Mais surtout, les rigueurs de l'inventaire et du code général survolent la palabre des codages locaux. Ils déclenchent l'entrée des écritures: pictogrammes, puis idéogrammes, puis graphies phonétiques partielles comme dans le phénicien et l'hébreu (où primitivement les consonnes sont notées, pas les voyelles). Ainsi, à l'intérieur du flux continu de l'énoncé, se détachent l'une de l'autre des unités significatives, les monèmes. C'est eux, ces véritables lotissements du sens, ces premiers arpentages sémantiques, que le scribe assis du Louvre inscrit.

Et l'on voit du coup quelle hauteur il porte. Car, ainsi isolé, le monème prend une force d'origine et de principe. Il est saisi comme venant d'en haut, et arrêté. Il est toujours, pour finir, le nom de Jahvé, le mot imprononçable, tant il est puissant et jaloux dans sa solitude; tant il résonne vers la profondeur. En fin de compte, il renvoie à l'identité du dieu unique. Et du monarque unique. Edictées en ces monèmes infiniment compacts, souvent inscrits sur des tables et des stèles de pierre, la volonté du dieu et celle du monarque sont impénétrables, injustifiables, imprévisibles. Elles touchent ceux qu'elles atteignent dans l'opposition absolue du oui et du non, de la vie et de la mort, devenues exclusives l'une de l'autre.

Civilisation sans écriture, dit-on des Inca. Mais le quipu, par un jeu de noeuds et de couleurs, peut noter des inventaires d'objets, et idéographiquement des suites d'événements historiques ou théâtraux. Il comporte aussi des scribes et des déchiffreurs.
Photo Musée de l'Homme, Parie et Photo Musée du Louvre, Paris

 
 

Quant à la voix, désormais elle proclame, profère, prophétise. De monème en monème, ce qui dans beaucoup de langues du temps veut dire de syllabe en syllabe, elle lance avec force et passion les unités du texte. Quoi qu'elle énonce, texte sacré ou proverbe profane, elle articule toujours les tables de la Loi, s'élançant d'origine en origine.

Il s'appelle Itzcoa (tzin). Au-dessus de son épaule, itz est écrit par l'image de l'obsidienne triangulaire, prononcée itz-tli; coa par celle du serpent, prononcé coa-tl. Le scribe-peintre aztèque écrit donc un nom polysyllabique en composant une image avec des objets dont le lecteur retiendra la première syllabe des noms. Dans quel ordre enchaîner les syllabes? Ambiguïté sacrée du déchiffrement.
A. G. Phot.

 
 

Les images se délimitent aussi cadastralement.

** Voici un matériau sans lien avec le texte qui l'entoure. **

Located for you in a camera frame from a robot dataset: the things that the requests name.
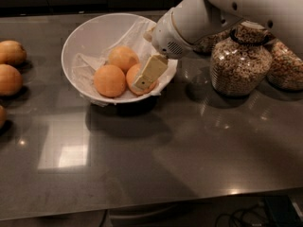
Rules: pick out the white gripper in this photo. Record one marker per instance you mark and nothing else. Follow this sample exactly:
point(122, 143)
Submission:
point(166, 37)

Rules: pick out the orange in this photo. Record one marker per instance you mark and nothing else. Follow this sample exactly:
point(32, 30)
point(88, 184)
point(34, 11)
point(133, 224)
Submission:
point(3, 116)
point(12, 53)
point(123, 57)
point(130, 76)
point(11, 80)
point(109, 80)

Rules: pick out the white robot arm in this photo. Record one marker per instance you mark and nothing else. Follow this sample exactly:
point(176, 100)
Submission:
point(184, 26)

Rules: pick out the white bowl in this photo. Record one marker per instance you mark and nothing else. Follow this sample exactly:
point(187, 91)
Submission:
point(94, 35)

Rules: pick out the back left glass cereal jar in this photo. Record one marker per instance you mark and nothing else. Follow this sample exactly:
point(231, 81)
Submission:
point(206, 45)

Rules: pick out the glass cereal jar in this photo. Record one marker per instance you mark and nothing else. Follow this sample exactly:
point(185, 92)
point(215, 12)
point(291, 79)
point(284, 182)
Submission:
point(240, 62)
point(206, 45)
point(286, 70)

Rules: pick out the white paper napkin liner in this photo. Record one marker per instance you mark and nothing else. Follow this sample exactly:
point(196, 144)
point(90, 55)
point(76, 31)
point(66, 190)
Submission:
point(126, 38)

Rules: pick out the front glass cereal jar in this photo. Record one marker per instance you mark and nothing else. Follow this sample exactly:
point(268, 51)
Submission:
point(240, 62)

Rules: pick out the back right glass cereal jar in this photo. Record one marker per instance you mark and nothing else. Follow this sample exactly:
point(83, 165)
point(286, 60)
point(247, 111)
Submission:
point(286, 70)

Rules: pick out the black box under table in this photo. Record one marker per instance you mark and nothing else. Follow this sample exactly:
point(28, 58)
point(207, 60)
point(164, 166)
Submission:
point(281, 213)

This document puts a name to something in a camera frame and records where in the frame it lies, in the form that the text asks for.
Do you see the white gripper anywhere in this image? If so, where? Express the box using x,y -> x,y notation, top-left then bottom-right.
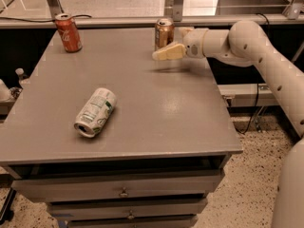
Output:
152,27 -> 208,61

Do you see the orange-gold soda can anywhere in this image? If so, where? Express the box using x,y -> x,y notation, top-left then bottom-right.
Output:
155,18 -> 174,50

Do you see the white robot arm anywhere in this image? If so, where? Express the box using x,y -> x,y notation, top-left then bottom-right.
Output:
152,21 -> 304,228

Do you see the white green 7up can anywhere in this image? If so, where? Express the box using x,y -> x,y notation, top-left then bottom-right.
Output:
74,88 -> 117,138

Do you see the red Coca-Cola can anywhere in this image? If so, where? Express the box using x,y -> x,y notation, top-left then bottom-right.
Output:
55,13 -> 82,52

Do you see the grey drawer cabinet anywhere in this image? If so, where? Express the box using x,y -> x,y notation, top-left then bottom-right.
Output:
0,26 -> 244,228

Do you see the clear plastic bottle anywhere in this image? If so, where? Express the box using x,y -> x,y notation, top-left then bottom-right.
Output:
15,67 -> 29,87

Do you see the middle grey drawer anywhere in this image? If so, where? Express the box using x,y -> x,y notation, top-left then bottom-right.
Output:
47,196 -> 207,220

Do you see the grey drawer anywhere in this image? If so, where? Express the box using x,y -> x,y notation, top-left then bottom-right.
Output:
12,170 -> 223,202
47,196 -> 207,220
67,215 -> 198,228

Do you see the top grey drawer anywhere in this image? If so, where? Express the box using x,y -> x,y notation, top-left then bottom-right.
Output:
12,170 -> 223,202

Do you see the bottom grey drawer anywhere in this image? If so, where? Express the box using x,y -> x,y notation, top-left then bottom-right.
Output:
67,215 -> 198,228

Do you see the black cable on rail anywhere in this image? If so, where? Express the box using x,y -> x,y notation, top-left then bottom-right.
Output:
0,14 -> 93,24

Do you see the metal rail frame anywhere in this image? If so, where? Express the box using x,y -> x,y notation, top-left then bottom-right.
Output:
0,0 -> 304,29

Elles s'inscrivent dans un cadre unique, ou bien dans des cadres gigognes, où chaque figure singulière éclate comme un monème graphique, dans une intensité solaire, foudroyante, dans un arrêt terrible, qui fait la force incomparable de l'art de ces époques, et en particulier de l'art olmèque et égyptien. Il arrive qu'une figure se combine avec d'autres, et même que plusieurs s'imbriquent; mais il n'y a pas véritablement de composition, c'est-à-dire de prédisposition de parties par un tout; seulement, l'énergie de chaque figure isolée est telle qu'elle franchit la distance qui la sépare de celle des autres, et que l'ensemble de la surface lotie se sature.

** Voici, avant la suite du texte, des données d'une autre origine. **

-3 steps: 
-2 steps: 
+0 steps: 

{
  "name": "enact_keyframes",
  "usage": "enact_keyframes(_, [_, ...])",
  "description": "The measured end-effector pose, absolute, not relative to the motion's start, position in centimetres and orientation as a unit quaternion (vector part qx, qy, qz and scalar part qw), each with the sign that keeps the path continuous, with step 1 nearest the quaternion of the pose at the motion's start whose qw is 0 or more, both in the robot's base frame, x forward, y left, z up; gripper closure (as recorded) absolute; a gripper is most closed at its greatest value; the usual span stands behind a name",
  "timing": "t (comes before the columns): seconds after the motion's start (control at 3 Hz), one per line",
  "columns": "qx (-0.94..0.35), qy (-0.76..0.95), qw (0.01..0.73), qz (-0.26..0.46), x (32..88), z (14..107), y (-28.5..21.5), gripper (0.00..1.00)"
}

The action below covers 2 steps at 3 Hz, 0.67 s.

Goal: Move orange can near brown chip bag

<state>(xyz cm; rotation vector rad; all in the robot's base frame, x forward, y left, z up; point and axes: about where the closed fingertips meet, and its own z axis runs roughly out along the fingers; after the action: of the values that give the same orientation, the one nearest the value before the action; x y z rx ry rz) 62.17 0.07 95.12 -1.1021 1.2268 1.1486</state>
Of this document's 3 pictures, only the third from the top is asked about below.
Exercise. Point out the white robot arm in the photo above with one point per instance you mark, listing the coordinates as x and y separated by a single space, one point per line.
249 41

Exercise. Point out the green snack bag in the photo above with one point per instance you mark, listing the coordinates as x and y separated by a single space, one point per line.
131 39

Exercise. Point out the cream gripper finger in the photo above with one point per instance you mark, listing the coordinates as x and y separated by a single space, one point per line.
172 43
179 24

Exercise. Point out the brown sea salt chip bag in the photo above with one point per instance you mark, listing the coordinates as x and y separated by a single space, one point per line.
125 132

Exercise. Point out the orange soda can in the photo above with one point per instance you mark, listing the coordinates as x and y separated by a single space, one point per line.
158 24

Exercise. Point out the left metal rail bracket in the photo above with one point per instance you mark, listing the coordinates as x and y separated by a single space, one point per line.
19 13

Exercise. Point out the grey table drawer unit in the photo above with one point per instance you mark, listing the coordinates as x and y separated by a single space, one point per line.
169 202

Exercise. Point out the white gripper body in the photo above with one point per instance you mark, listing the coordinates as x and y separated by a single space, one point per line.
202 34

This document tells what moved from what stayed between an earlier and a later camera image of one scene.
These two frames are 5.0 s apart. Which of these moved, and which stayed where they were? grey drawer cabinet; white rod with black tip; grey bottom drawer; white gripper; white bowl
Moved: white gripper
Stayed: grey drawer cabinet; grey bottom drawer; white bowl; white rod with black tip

Du reste, ce survoltage de l'image, signe analogique, permet de mieux comprendre, à ce moment, le caractère de l'écriture, signe digital. Durant toute cette période, la graphie a en propre de rester fortement visible, d'attirer l'attention, soit en raison de son aspect compliqué, comme dans le pictogramme, l'idéogramme et même les premières écritures phonétiques (la cunéiforme), soit par son système incomplet, ce qui oblige le lecteur à vocaliser le texte, avec toute l'attention et tout l'investissement affectif que cela implique. Bref, d'où qu'on prenne les choses, tout concourt à faire des empires primaires, qu'ils soient sumériens, égyptiens, précolombiens, chinois, indiens, des expériences, sinon de transcendance, - ce qui conviendrait mal à la Chine, - du moins de foudroyantes, monématiques intensités.

  
 
 

Henri Van Lier

Le Poët-Sigillat, 15 août 1978

 
Notes:
 

[1] Schmandt-Besserat (Denise), Les plus anciens précurseurs de l'écriture, «Pour la science», août 1978, n° 10.